▼
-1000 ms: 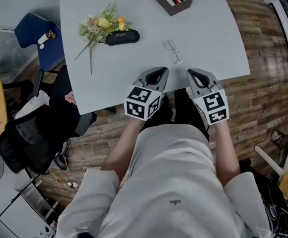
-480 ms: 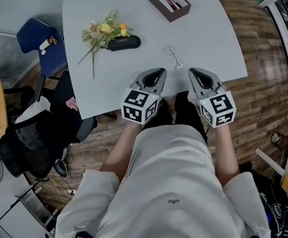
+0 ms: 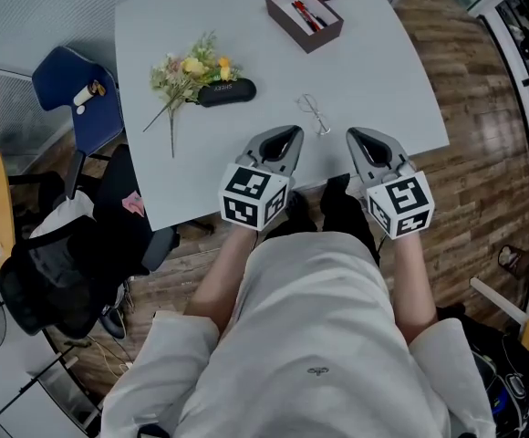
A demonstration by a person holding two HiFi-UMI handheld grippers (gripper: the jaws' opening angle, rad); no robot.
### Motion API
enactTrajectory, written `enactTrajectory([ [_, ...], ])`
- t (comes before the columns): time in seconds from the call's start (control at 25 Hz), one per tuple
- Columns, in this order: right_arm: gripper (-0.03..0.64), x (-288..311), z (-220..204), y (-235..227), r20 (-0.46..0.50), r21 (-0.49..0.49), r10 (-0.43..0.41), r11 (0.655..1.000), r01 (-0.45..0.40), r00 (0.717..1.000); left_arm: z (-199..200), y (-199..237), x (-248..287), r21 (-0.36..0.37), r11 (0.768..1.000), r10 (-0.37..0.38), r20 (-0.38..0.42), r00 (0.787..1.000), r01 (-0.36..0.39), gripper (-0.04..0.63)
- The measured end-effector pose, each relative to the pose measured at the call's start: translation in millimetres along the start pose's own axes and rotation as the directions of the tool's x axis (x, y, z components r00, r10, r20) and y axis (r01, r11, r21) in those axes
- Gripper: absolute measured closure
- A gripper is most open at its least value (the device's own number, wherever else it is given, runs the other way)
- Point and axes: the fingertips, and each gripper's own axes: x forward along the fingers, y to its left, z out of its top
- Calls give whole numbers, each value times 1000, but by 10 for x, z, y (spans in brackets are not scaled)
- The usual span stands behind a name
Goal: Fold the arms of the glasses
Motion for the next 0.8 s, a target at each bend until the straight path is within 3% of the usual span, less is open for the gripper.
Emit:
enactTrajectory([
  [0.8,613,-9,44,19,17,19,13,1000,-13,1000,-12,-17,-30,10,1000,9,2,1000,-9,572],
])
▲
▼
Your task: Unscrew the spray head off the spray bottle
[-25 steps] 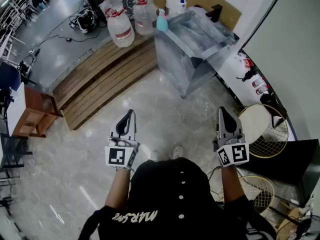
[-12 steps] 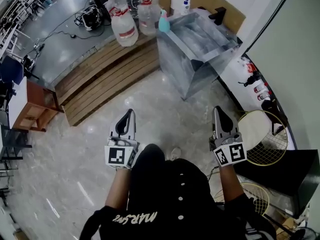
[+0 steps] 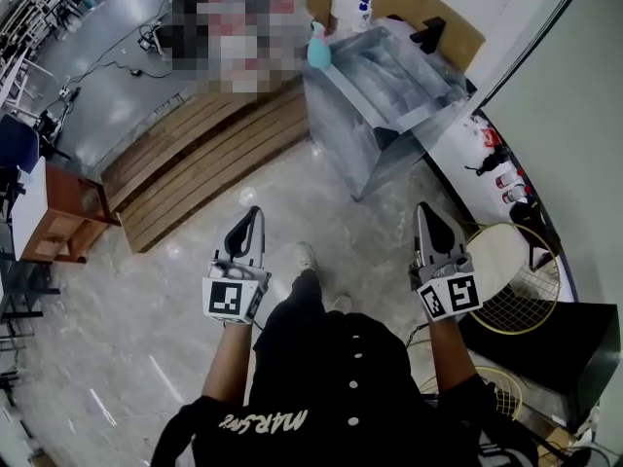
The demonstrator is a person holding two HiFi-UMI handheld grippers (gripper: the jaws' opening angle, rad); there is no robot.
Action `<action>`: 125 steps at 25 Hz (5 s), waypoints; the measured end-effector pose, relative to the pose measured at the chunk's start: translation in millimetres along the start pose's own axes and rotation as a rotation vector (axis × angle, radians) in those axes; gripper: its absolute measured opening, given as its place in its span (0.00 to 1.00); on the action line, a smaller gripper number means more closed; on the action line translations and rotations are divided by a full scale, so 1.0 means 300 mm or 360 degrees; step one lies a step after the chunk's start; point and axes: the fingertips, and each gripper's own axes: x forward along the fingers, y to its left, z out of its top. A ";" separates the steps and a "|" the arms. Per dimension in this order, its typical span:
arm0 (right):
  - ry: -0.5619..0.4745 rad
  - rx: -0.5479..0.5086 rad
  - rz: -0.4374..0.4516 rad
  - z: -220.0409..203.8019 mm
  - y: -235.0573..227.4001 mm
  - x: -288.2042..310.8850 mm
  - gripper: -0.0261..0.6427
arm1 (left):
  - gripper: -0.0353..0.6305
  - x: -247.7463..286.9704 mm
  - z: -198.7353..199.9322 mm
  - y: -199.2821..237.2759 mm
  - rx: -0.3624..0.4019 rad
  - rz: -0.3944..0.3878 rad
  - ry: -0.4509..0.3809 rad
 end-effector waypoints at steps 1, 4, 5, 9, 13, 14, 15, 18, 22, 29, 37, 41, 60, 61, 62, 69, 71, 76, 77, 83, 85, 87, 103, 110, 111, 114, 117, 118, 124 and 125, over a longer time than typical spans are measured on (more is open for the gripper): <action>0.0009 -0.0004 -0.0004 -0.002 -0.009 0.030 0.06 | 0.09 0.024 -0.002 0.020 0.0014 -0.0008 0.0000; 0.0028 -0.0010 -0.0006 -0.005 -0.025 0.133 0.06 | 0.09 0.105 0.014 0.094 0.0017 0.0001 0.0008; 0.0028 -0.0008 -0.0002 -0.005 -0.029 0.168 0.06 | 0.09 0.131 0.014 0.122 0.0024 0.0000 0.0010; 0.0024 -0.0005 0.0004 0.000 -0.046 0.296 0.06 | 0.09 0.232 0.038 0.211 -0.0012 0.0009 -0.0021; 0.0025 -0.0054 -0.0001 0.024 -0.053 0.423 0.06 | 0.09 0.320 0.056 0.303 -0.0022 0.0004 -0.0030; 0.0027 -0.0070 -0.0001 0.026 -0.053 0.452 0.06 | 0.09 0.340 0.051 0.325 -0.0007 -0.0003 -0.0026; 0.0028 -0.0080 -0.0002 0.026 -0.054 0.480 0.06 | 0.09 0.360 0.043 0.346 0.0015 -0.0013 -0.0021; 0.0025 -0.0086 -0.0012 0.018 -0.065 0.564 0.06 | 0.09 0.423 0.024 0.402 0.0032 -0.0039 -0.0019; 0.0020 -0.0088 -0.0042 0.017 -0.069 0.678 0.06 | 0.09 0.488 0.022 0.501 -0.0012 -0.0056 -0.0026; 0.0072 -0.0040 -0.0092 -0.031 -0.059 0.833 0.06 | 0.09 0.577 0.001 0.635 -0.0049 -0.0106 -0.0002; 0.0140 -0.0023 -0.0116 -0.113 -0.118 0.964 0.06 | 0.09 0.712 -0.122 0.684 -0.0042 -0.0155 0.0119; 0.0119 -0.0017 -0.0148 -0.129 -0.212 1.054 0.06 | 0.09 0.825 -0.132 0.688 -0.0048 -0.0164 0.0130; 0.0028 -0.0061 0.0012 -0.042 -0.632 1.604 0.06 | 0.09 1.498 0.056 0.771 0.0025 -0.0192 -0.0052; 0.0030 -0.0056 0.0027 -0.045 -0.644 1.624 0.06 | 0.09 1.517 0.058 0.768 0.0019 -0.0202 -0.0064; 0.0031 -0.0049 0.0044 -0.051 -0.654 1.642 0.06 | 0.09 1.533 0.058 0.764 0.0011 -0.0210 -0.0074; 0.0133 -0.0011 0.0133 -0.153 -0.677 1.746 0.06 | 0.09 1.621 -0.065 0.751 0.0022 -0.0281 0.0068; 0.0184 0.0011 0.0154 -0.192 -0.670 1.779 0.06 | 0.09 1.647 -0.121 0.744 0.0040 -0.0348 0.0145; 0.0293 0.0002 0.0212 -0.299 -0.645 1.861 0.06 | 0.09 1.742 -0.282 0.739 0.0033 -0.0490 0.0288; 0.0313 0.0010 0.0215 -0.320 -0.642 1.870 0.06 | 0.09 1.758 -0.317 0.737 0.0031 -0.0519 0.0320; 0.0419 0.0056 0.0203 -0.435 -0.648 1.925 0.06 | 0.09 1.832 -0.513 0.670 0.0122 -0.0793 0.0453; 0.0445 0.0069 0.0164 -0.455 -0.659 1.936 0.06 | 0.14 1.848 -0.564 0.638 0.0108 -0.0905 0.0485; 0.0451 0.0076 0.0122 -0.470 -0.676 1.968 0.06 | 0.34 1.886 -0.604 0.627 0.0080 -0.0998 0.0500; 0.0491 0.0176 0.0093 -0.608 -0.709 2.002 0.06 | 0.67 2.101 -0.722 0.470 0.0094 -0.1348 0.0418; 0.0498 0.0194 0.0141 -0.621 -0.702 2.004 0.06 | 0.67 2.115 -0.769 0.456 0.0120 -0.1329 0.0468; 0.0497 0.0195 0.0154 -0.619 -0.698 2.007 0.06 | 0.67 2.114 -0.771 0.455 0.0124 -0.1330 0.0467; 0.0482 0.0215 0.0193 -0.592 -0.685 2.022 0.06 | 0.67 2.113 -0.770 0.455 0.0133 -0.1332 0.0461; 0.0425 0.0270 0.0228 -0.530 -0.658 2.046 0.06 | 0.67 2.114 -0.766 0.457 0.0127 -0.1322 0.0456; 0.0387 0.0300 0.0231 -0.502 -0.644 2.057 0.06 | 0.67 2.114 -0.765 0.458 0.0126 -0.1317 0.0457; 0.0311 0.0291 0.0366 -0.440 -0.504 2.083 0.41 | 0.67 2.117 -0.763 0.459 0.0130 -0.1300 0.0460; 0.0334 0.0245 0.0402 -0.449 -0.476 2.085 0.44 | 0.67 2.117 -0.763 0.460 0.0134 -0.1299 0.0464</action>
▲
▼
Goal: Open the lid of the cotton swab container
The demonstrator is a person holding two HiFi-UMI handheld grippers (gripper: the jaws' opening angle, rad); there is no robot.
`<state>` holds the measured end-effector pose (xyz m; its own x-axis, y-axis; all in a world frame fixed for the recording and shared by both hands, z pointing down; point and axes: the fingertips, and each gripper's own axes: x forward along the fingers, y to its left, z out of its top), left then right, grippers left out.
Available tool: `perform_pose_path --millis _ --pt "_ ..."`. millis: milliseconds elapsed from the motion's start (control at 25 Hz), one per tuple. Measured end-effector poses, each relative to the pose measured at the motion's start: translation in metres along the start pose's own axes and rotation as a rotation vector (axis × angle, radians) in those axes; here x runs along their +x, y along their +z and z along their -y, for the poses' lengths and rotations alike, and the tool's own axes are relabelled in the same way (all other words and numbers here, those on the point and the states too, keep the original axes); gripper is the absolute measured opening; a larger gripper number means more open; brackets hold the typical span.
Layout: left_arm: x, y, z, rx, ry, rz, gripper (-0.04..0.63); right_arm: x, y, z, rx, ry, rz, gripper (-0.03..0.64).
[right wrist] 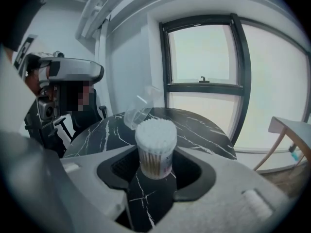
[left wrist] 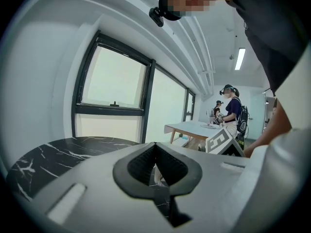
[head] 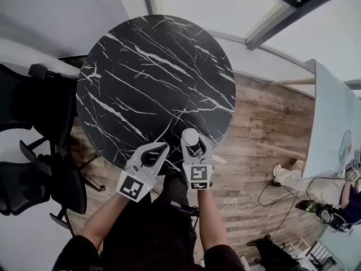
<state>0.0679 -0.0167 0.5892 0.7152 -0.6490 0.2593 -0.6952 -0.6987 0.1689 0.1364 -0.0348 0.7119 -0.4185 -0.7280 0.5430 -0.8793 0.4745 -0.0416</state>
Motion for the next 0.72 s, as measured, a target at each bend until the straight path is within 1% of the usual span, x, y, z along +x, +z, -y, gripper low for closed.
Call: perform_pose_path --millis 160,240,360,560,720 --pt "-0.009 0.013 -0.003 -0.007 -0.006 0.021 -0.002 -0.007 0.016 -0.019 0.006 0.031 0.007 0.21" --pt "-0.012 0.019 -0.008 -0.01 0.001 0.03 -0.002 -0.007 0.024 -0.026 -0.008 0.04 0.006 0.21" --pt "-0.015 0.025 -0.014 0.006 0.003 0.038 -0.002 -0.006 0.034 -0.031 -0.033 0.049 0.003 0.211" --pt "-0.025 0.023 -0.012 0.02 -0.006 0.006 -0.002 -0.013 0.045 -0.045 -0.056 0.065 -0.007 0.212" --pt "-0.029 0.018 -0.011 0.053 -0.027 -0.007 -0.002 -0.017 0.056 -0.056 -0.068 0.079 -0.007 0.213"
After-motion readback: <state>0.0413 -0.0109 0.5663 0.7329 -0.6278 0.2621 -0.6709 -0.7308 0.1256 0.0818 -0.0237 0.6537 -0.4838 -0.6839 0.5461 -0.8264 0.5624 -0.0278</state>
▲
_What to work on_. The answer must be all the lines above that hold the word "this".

_Written response_.
- Columns, in this order: right_arm: gripper (-0.03..0.64), x (-288..311), z (-220..204), y (-235..227), r20 (-0.46..0.50), r21 (-0.49..0.49), r10 (-0.43..0.41), r11 (0.655..1.000), r01 (-0.45..0.40), r00 (0.717..1.000); left_arm: z (-199..200), y (-199..237), x (-248..287), r21 (-0.36..0.37), r11 (0.768..1.000), r10 (-0.37..0.38), r20 (-0.38..0.42), r00 (0.787..1.000), r01 (-0.36..0.39), gripper (-0.04..0.63)
Action `<action>`: 125 steps at 25 Hz (5 s), waypoints; the measured end-effector pose, relative to the pose measured at the chunk's start: translation in millimetres along the start pose's own axes and rotation as a rotation vector (axis × angle, radians) in those axes; gripper: its absolute measured opening, given as its place in its span (0.00 to 1.00); on the action line, a smaller gripper number means more closed; on the action line translations and rotations are divided by a full scale, so 1.0 means 300 mm or 360 degrees; step one lies a step after the chunk's start; point and axes: the fingertips, and each gripper's own axes: x forward along the fingers, y to its left, z out of its top. A ";" separates the steps and a "|" the arms. Per dimension in this order, its typical span:

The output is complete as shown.